Work instruction: Tally up the lines below that contain the word "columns" and give the total alone.

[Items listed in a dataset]
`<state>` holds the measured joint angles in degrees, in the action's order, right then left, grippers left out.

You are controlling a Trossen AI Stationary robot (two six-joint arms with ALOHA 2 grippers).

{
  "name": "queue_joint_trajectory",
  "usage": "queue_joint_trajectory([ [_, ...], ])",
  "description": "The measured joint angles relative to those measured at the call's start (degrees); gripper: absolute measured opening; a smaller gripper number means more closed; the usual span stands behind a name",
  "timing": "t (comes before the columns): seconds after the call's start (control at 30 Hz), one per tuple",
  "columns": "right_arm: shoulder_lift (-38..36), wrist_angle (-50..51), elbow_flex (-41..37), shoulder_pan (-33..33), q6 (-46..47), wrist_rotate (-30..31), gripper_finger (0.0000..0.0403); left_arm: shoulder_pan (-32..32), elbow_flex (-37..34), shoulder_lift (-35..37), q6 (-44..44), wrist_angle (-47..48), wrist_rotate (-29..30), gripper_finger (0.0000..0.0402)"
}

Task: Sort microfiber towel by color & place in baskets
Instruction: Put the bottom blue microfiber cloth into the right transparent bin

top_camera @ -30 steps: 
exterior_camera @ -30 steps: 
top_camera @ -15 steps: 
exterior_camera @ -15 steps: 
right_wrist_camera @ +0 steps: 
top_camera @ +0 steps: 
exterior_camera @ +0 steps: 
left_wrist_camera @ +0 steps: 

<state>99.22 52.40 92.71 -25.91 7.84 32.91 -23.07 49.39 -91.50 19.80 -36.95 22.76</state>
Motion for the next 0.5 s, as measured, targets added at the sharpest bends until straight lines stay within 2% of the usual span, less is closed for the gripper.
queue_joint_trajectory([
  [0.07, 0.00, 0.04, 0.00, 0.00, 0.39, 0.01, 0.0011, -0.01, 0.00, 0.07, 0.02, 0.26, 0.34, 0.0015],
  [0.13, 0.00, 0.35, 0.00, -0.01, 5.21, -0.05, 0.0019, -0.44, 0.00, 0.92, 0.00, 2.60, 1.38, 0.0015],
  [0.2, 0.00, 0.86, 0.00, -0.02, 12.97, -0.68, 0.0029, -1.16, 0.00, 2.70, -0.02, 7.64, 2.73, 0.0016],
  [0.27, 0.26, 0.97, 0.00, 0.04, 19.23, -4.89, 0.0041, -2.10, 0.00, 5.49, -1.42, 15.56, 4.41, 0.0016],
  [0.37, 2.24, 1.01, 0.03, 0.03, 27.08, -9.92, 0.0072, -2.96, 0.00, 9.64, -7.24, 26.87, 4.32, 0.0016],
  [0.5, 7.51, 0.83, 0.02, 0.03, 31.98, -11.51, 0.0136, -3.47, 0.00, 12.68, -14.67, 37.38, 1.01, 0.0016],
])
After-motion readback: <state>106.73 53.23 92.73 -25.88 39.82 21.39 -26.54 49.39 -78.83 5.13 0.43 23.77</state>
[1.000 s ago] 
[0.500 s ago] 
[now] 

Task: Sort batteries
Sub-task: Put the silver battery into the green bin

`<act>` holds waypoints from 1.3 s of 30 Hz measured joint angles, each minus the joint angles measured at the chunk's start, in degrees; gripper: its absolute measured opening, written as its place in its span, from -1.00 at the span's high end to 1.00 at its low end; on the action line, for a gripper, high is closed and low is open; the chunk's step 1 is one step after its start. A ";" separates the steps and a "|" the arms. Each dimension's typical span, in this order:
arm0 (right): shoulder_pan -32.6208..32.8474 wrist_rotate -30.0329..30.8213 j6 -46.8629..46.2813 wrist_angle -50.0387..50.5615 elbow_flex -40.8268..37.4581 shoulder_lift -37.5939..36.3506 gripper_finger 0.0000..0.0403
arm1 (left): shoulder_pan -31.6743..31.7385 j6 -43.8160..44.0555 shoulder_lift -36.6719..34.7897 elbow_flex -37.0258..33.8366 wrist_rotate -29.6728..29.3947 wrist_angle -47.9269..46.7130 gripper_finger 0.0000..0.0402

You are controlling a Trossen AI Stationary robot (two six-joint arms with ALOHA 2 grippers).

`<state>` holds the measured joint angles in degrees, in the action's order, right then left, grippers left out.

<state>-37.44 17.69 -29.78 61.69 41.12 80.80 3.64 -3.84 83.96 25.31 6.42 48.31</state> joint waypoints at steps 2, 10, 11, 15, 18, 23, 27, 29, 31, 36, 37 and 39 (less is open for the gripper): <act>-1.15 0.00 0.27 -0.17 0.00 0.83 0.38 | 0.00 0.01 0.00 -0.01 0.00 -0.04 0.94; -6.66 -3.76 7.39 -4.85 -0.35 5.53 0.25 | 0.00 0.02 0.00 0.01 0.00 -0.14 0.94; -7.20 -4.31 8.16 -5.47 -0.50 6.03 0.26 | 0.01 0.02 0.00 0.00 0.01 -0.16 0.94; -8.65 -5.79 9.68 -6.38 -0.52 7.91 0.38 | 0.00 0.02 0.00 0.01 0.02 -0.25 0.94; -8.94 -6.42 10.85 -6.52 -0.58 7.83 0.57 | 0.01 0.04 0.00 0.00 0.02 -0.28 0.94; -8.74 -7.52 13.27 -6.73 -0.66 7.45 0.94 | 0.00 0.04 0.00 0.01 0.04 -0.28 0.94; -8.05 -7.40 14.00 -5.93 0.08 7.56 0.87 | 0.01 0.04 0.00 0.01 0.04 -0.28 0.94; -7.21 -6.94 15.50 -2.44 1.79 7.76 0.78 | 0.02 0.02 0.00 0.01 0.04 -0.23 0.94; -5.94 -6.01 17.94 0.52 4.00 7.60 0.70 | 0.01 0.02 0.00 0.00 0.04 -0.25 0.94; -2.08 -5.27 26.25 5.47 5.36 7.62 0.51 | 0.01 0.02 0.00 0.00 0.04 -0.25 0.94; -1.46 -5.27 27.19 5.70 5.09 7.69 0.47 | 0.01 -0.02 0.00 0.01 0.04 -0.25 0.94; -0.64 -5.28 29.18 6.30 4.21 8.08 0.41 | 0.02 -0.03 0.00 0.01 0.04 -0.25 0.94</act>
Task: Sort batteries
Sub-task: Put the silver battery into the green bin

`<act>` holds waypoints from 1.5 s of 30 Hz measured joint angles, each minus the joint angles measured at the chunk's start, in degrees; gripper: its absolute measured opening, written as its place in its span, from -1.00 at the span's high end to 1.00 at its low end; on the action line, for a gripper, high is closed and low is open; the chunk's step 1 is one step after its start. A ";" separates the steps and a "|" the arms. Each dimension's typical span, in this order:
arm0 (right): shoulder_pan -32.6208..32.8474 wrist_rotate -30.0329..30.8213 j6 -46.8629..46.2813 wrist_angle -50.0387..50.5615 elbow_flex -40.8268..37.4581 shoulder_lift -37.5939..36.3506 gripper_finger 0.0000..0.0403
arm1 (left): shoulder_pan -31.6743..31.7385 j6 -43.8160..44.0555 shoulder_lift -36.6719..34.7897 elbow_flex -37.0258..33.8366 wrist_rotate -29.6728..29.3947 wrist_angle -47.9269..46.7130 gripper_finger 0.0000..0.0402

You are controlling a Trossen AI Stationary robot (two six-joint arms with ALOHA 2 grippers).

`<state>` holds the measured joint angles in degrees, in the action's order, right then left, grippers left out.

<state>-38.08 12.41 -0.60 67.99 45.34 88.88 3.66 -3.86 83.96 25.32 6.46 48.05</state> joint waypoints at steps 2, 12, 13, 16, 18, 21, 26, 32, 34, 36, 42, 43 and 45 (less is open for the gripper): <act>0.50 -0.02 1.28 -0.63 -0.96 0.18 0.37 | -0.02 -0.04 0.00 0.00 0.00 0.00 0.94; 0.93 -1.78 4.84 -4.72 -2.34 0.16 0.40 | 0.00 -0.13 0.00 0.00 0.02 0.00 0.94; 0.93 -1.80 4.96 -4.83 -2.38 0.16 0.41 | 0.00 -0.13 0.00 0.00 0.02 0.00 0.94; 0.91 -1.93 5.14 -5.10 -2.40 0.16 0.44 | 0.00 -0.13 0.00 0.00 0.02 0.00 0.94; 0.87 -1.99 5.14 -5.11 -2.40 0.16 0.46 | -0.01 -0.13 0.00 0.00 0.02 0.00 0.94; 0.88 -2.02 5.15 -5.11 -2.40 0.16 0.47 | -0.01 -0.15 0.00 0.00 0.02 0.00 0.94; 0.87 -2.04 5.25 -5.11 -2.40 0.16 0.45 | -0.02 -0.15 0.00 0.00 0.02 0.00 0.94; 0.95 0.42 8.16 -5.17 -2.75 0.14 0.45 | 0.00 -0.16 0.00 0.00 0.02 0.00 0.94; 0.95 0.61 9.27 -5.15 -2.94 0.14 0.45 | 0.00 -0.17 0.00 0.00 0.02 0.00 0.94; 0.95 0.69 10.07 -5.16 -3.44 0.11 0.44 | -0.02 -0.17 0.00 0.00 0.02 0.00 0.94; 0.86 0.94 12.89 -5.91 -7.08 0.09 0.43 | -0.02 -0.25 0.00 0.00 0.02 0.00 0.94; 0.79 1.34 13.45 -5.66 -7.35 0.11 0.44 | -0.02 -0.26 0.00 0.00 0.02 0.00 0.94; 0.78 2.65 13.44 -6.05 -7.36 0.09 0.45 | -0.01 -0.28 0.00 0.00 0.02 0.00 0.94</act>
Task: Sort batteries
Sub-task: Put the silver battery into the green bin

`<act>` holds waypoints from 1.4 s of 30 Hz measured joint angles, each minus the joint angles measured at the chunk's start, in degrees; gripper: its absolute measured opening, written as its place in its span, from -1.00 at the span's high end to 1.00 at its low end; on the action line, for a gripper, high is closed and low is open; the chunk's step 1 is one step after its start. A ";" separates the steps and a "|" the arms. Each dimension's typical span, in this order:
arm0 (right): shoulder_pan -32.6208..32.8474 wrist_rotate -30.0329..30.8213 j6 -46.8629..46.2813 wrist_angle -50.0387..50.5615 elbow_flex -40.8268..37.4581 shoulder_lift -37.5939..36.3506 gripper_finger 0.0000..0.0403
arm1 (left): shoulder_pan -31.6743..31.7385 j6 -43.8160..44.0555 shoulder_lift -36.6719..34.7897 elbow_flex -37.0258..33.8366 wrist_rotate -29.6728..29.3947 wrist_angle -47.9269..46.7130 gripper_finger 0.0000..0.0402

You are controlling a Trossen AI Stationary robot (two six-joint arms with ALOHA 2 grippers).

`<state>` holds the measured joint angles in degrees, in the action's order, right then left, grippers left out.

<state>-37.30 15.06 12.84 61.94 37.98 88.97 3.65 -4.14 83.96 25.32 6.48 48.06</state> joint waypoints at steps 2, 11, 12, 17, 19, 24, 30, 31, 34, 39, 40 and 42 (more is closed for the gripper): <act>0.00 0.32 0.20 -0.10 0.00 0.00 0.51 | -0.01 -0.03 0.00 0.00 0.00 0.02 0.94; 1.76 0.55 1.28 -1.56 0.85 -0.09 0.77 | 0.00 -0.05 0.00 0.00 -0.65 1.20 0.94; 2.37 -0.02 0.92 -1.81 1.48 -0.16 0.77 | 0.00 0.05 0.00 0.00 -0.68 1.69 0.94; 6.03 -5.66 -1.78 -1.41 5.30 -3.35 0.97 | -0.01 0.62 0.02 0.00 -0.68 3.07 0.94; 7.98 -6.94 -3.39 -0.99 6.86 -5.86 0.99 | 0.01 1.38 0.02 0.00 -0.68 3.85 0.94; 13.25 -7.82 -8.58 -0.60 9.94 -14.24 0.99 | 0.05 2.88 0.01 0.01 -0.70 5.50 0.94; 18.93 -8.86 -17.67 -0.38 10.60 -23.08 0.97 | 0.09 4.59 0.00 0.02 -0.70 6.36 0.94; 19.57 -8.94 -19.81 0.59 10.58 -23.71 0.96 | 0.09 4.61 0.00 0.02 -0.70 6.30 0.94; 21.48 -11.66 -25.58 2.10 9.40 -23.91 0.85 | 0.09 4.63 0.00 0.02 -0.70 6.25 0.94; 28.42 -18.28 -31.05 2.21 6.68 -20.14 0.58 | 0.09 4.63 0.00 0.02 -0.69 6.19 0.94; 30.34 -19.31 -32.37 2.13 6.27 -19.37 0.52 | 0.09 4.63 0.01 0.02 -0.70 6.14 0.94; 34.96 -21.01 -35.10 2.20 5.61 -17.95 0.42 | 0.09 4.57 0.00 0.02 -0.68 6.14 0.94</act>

Response to this task: 2